Il nome Benedetta D’Anna è diventato popolare nel giro di pochissime ore, quando sulle principali testate nazionali e locali è comparsa la notizia che riguarda questa donna: licenziamento in tronco per aver condotto una doppia vita hot. La donna, quarantenne torinese in arte Benny Green, ha iniziato a pubblicare foto e video sexy a partire dal 2020, quando ha scoperto il piacere per la sua avvenenza e quello di condividerlo con la rete. Per queste ragioni la banca per cui lavorava da ben 17 anni ha deciso di licenziarla per giusta causa.
Una storia surreale
Per la donna si tratterebbe di un’assurda discriminazione. Lei ha dichiarato di aver sempre svolto questa seconda professione per l’intrattenimento a luci rosse al di fuori dell’orario di lavoro. Inoltre i contenuti più espliciti, sostiene Benedetta d’Anna, sono sempre stati pubblicati su una piattaforma apposita privata. Per lei si è trattato di un vero e proprio abuso ma la banca contesta assenze ingiustificate dal servizio, attività lavorativa extra-bancaria durante l’orario di lavoro e violazioni reiterate al contratto da lei sottoscritto.
La versione della donna
Secondo la donna, invece, si è trattato di un vero e proprio abuso motivato dal bigottismo della banca che avrebbe agito solamente perché il comportamento dell’intrattenitrice sarebbe stato giudicato immorale. L’ex dipendente della banca ha messo a punto un ricorso per mobbing. Dopo ben 17 anni di anzianità lavorativa la donna si è vista recapitare lettere di ammonimento che sono state seguite dal definitivo licenziamento per giusta causa.
Benedetta D’Anna sostiene di aver ricevuto provvedimenti disciplinari derivanti dalla sua volontà di pubblicare, di tanto in tanto, foto sexy sui suoi social e contenuti riguardanti alcune serate di intrattenimento a cui ha preso parte. Pertanto ritiene che la reale motivazione della banca, a prescindere da quanto riportato nella lettera di licenziamento, sia solamente legata ad una reazione bigotta esagerata.

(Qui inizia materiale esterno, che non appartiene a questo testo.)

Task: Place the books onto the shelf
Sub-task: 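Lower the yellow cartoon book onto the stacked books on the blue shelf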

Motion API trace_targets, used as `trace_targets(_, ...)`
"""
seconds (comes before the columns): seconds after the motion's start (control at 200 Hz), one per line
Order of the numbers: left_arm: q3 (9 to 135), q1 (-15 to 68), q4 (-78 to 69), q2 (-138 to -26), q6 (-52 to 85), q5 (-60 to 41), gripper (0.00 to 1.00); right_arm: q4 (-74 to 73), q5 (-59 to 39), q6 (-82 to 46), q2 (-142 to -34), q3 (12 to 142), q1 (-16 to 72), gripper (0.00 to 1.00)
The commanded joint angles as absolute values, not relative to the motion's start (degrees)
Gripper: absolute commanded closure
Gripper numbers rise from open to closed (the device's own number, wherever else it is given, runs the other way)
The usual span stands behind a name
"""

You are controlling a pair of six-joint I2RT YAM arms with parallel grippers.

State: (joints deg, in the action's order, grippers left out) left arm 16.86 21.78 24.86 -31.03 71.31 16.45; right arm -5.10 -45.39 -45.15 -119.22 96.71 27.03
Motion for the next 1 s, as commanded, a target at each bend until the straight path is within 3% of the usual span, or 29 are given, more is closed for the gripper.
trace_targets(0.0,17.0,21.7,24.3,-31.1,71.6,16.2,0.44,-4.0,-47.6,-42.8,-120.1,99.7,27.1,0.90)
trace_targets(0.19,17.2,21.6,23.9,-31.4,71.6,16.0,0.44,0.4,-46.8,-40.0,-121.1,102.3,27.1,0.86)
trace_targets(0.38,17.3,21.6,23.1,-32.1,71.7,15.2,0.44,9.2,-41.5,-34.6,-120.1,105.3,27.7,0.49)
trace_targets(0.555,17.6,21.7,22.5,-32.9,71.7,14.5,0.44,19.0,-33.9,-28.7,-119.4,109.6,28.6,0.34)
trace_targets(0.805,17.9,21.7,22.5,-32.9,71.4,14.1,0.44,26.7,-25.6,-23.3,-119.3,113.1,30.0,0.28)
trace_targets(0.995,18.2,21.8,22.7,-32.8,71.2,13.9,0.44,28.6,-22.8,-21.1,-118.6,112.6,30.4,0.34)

Le dichiarazioni di Benedetta D’Anna
La quarantenne piemontese ha parlato anche ai microfoni di La Zanzara, su Radio24. In trasmissione ha spiegato che questa brutta faccenda le ha dato lo sprint per interrompere la sua carriera e dedicarsi totalmente al settore dell’intrattenimento per adulti. In ogni caso la sua reazione tramite i legali è motivata dalla volontà di non voler rinunciare ai diritti acquisiti dopo quasi due decenni di lavoro.
Lei sostiene di esser stata giudicata in modo ingiusto tramite le lettere di richiamo, contenenti frasi prese dai suoi profili privati su OnlyFans con il solo scopo di screditarla. Per D’Anna il porno è una professione riconosciuta e che, come tale, andrebbe rispettata.
Dalla gogna al successo nel mondo hard
Questa faccenda le ha dato attenzione e risalto sui media tant’è che ha potuto realizzare il suo sogno di partecipare al nuovo cortometraggio diretto da Rocco Siffredi e ambientato nel panorama scambista italiano. Al momento, quindi, questa brutta faccenda potrebbe averle aperto nuove strade che sicuramente non sembra disdegnare. Riguardo questa faccenda ci sarebbe da riflettere sul ruolo dei contenuti porno nel nostro Paese, spesso relegati a semplice questione morale e di etichetta.
Una dipendente di una banca non può avere una vita privata nell’intrattenimento per adulti semplicemente perché “non sta bene” con il rigore e l’immagine dell’azienda e non perché ci siano espliciti divieti normativi. Questo è il vero punto della questione se consideriamo che l’intrattenimento per adulti è un settore rilevante da un punto di vista sociale ed economico per il nostro Paese.
L’industria del porno è una delle più redditizie al mondo
Il valore cresce di anno in anno ed è sempre più difficile da quantificare visto che si caratterizza come la somma di tante voci distinte che spaziano dall’intrattenimento dal vivo a quello online. È giusto condannare in modo così esplicito una dipendente per ciò che questa fa al di fuori dell’orario di lavoro, ammesso che Benedetta abbia raccontato la verità?
Nel Bel Paese è ancora troppo presto per ammettere che le fantasie erotiche, gli atti sessuali, i pensieri espliciti e l’intrattenimento reale o digitale sono parte della quotidianità della gran parte delle persone.
Il velo di tabù è sempre più assottigliato e su questo non c’è dubbio. D’altra parte è vero che tutti i lavoratori di questo ambito hanno sempre raccontato delle difficoltà sociali derivanti dal giudizio altrui nei confronti della loro professione.